Your task: Could you print the stretch of lines below from the one with "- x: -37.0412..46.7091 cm" through the one with "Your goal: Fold", exactly as they stand and without any pictures?
───── Provided material ─────
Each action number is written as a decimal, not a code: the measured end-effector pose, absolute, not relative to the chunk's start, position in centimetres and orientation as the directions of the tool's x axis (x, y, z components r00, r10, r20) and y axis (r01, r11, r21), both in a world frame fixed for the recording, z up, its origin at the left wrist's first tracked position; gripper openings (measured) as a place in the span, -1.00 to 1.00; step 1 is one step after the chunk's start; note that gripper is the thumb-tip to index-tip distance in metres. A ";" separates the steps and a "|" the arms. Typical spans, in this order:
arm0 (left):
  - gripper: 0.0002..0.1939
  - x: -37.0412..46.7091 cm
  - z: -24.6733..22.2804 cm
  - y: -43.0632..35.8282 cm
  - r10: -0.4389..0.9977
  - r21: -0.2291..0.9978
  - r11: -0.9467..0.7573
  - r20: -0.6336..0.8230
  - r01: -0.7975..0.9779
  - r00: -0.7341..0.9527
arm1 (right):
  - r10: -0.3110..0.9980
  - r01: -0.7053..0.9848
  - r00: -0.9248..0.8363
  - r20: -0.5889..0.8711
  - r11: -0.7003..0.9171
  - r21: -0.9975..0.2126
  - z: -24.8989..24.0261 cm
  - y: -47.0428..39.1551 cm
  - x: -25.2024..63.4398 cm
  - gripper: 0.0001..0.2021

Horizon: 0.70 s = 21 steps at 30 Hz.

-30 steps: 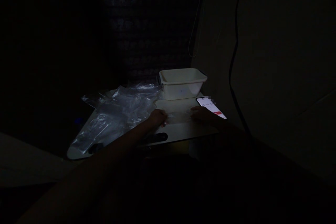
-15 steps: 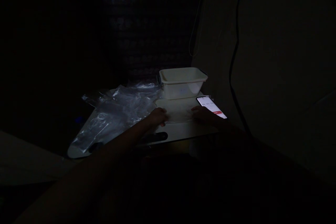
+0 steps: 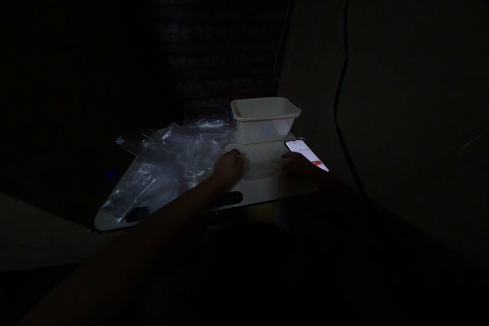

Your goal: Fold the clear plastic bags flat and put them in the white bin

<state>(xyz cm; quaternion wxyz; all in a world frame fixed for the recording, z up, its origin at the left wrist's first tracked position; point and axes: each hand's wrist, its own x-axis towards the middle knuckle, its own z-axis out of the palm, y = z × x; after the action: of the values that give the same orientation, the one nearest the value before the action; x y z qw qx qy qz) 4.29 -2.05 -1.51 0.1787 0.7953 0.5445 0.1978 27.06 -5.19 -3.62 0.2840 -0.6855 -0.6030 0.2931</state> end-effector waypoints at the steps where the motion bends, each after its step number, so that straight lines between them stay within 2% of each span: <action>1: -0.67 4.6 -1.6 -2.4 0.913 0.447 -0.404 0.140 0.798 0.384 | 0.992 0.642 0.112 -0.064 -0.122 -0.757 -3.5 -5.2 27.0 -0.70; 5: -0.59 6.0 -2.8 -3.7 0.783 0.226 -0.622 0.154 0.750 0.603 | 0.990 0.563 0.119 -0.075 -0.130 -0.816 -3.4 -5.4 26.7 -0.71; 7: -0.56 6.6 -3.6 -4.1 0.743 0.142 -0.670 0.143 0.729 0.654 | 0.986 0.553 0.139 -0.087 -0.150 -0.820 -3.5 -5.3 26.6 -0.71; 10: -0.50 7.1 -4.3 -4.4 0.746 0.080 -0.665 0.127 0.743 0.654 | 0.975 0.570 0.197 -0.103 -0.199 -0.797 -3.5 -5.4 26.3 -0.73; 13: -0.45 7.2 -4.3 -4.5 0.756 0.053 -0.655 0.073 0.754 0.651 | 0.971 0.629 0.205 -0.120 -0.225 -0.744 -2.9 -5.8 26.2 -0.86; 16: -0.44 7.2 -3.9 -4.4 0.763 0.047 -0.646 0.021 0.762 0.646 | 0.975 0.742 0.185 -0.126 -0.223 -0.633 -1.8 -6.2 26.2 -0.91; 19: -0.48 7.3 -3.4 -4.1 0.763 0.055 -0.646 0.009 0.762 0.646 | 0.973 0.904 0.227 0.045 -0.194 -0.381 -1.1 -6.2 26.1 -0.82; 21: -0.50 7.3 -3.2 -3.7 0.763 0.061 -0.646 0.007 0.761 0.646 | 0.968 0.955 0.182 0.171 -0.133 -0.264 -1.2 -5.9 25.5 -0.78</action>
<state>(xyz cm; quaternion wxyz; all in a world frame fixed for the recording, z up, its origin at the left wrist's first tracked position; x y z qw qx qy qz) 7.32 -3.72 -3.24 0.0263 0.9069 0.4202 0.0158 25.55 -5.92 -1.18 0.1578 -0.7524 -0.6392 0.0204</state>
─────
Solution to the exercise:
  - x: -37.0412..46.7091 cm
  - z: -24.6733..22.2804 cm
  - y: -43.0632..35.8282 cm
  - r10: -0.4389..0.9977
  - r21: -0.2291..0.9978
  - r11: -0.9467..0.7573
  - r20: -0.6336..0.8230
  - r01: -0.7975..0.9779
  - r00: -0.7341..0.9527
arm1 (right):
  - r10: -0.3110..0.9980
  - r01: -0.7053..0.9848
  - r00: -0.9248..0.8363
  - r20: -0.5889..0.8711
  - r11: -0.7003..0.9171
  - r21: -0.9975..0.2126
  - z: -24.8989..24.0261 cm
  - y: -47.0428..39.1551 cm
  - x: -25.2024..63.4398 cm
  - gripper: 0.0001..0.2021

Horizon: 0.70 s = 21 steps at 30 Hz.

-30 steps: 
-15 steps: 
+0 steps: 

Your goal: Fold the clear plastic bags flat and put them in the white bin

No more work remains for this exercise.